Die Kontrolle sei ein zentrales Instrument der Demokratie, meinte Hans Heiss (Grüne), und zu den Kontrollinstrumenten gehöre auch ein Untersuchungsausschuss. Er erinnerte an den Milkon-Gastrofresh-Ausschuss, bei dem vieles aufgeklärt werden konnte, an den SEL-Ausschuss, der Zusammenhänge aufhellen konnte, die auch in der Öffentlichkeit großen Niederschlag gefunden hätten. Dadurch sei in der Bevölkerung eine gewisse politische Kultur entstanden, die Leute hätten verstanden, dass die Sache sie etwas angehe. Andere Ausschüsse seien mühsamer gewesen, aber auch sie hätten ihre Ergebnisse erbracht. Er und Foppa hätten den Antrag auf Einsetzung des Ausschusses nicht mitunterzeichnet, aber nicht aus inhaltlichen Gründen, sondern um einen gewissen Druck dahinter aufzuzeigen. Dass ein Ausschuss, der von der gesamten Opposition gewünscht werde, nicht eingesetzt werde, sei skandalös, denn es gehe um ein Recht der Opposition, das auch der Präsident nicht in Zweifel ziehen dürfe. Diesen Versuch, Rechte einzuschränken, könne man nicht annehmen, daher das Misstrauen.
Die verweigerte Einsetzung lege den Eindruck nahe, man habe etwas zu verbergen, mutmaßte Elena Artioli (Team Autonomie).

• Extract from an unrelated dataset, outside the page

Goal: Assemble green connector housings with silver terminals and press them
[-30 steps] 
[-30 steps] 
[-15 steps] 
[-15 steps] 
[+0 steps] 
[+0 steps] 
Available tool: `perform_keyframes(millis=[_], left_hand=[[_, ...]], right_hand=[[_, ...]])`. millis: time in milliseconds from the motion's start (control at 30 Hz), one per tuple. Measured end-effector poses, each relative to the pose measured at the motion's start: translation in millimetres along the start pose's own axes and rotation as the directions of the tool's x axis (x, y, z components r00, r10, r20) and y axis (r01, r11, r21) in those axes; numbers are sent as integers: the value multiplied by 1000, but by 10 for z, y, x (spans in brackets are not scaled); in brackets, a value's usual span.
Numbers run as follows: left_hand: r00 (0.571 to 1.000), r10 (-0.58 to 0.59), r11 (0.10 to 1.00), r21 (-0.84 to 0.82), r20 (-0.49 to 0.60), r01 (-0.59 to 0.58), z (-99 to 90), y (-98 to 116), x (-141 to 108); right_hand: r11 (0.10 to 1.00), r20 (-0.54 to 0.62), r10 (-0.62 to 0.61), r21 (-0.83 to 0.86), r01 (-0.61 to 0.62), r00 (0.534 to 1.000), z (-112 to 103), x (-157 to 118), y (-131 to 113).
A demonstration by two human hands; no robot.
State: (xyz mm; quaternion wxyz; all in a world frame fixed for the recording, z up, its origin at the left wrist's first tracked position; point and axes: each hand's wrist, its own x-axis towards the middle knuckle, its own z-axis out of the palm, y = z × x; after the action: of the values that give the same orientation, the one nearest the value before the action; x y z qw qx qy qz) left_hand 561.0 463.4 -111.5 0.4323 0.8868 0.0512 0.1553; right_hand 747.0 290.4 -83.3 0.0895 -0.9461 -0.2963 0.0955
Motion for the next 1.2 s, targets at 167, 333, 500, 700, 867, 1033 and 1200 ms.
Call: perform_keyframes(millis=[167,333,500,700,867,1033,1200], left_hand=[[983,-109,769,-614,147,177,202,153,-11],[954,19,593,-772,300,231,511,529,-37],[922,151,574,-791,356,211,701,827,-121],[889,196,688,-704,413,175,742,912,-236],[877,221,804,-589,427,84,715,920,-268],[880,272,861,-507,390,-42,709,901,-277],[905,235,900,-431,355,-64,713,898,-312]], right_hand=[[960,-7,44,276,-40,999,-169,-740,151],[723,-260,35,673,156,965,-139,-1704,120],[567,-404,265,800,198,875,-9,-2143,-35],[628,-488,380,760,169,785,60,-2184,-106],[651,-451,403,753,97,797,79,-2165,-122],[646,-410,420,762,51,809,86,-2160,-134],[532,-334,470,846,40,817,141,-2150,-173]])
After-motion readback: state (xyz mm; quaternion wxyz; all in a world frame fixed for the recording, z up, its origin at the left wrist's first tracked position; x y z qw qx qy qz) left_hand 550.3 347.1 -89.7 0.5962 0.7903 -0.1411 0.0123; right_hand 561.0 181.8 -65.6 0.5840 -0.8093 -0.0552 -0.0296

Wenn ein Präsident nicht über den Parteien stehe, komme das Vertrauen abhanden.
Roberto Bizzo, der von den Abgeordnetenbänken aus Stellung nahm, erklärte, er habe sich sowohl mit der Frage der Legitimität wie auch der politischen Bedeutung des Ausschusses befasst. Seiner persönlichen Meinung nach wäre die Einsetzung des Ausschusses nicht rechtens gewesen. Aber um sich zu vergewissern, habe er ein Rechtsgutachten angefordert, auch um die Abgeordneten abzusichern. Er hätte sich die Hände waschen und darauf warten können, dass der Ausschuss selbst zur Erkenntnis kommt, dass ihm in der Frage die Zuständigkeit fehlt. Ein Untersuchungsausschuss könne sich mit Fragen befassen, die in die Zuständigkeit des Landes fielen, das besage auch ein Urteil des Verfassungsgerichts. Das sei bei den Banken nicht der Fall, nur eine Parlamentskommission könnte sich damit befassen, und eine Landtagskommission könne sich nicht deren Zuständigkeiten aneignen. Die Durchführungsbestimmung von 1977, die Bestimmungen zu den regionalen und lokalen Banken enthalte, halte ausdrücklich fest, dass die Aufsichtsfunktion der Notenbank zustehe. Nach den Reformen von 1993 und 1998 seien die Banken reine Privatunternehmen und würden gar nicht mehr in die Zuständigkeit des Landes fallen. Wenn das Plenum ihm das Vertrauen ausspreche, dann werde er Prof. Caia mit einem dementsprechenden Gutachten beauftragen. Andernfalls müsse ein anderer Präsident weitermachen.
Auf Antrag von Köllensperger wurde geheim über den Antrag abgestimmt. Für den Antrag stimmten 15 Abgeordnete, 17 dagegen. Stimmzettel blieben weiß. Der Misstrauensantrag wurde damit abgelehnt.